De la mascotte à l’appel au « Diatiguiya »
Symbole de cette édition, la mascotte officielle sera l’ambassadrice de la Biennale Sportive 2026. À travers son image, elle incarne la jeunesse, l’énergie, le fair-play, l’hospitalité malienne, la paix et la vitalité du sport national.
Durant les prochaines semaines, elle sera omniprésente dans les médias et sur l’ensemble du territoire afin de promouvoir cet événement et d’accompagner les différentes étapes de la compétition.
Conscient que la réussite de la Biennale dépend de l’implication de tous, le ministre Abdoul Kassim Fomba a lancé un appel à la mobilisation générale des ministères, des collectivités territoriales, du mouvement sportif, des partenaires techniques et financiers ainsi que des médias.
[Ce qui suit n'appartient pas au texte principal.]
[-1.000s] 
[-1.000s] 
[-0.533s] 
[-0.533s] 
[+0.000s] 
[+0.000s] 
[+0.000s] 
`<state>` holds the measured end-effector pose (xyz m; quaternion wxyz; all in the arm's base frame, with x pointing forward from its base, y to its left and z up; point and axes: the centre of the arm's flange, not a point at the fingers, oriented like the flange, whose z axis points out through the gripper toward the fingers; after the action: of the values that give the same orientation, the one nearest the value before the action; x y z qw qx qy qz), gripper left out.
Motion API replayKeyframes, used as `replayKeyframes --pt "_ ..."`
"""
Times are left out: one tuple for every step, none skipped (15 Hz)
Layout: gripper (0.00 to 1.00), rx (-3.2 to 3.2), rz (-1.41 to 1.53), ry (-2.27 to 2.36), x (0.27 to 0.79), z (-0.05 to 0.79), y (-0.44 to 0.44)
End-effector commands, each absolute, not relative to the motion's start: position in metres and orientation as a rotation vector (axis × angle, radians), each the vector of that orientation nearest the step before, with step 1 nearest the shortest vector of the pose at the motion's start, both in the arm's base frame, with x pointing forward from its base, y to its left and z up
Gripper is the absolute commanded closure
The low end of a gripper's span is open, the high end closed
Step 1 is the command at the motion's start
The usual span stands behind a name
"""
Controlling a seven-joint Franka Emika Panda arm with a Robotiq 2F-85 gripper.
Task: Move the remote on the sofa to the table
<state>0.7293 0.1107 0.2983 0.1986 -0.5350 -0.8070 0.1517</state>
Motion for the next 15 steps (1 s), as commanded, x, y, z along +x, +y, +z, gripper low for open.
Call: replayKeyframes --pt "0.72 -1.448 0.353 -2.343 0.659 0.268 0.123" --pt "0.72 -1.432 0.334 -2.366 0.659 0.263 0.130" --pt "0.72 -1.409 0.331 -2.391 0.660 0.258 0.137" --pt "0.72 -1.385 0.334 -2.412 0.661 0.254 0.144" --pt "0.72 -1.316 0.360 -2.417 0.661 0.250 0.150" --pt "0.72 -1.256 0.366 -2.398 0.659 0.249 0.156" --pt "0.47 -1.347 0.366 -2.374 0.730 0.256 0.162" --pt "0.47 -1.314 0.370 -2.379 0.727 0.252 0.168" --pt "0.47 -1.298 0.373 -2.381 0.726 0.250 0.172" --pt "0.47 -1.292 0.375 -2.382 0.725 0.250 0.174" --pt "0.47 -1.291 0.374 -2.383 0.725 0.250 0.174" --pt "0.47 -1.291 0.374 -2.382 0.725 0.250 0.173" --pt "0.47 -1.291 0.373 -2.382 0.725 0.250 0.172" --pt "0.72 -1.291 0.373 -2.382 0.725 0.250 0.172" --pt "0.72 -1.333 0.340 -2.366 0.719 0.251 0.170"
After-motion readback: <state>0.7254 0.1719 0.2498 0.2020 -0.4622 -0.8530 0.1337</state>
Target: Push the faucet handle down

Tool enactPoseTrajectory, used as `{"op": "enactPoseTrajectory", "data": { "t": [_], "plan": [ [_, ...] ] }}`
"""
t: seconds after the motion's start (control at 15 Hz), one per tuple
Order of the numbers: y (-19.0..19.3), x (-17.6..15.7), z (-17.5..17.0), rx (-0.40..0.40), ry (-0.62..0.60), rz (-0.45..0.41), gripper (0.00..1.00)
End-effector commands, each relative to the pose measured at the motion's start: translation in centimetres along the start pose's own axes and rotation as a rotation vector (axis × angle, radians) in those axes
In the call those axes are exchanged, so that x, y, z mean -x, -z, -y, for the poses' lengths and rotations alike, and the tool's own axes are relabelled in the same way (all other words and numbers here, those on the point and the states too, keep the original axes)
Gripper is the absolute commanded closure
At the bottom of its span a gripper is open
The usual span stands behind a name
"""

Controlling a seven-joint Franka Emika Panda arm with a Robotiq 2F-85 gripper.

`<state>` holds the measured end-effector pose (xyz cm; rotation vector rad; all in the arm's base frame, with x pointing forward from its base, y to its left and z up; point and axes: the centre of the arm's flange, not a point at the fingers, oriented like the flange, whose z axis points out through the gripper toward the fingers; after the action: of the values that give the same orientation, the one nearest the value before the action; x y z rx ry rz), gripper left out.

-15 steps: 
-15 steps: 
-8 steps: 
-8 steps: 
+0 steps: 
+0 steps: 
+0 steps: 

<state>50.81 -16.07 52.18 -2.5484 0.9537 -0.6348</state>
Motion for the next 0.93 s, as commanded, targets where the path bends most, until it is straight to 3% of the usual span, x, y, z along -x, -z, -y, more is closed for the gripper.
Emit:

Il a surtout invité les populations de Bamako à faire vivre l’une des plus grandes valeurs de la société malienne : l’hospitalité. « Je lance un appel pressant à la population malienne, et en particulier aux Bamakois, pour cultiver l’esprit du « Diatiguiya », notre hospitalité traditionnelle, et réserver un accueil chaleureux et fraternel à toutes les délégations régionales », a exhorté le ministre.
À travers cet appel, les autorités souhaitent faire de la Biennale Sportive 2026 bien plus qu’un rendez-vous sportif. Elles ambitionnent d’en faire une démonstration vivante de l’unité du Mali, où la compétition se conjugue avec la fraternité, la citoyenneté et l’espérance d’une jeunesse appelée à bâtir le Mali Kura.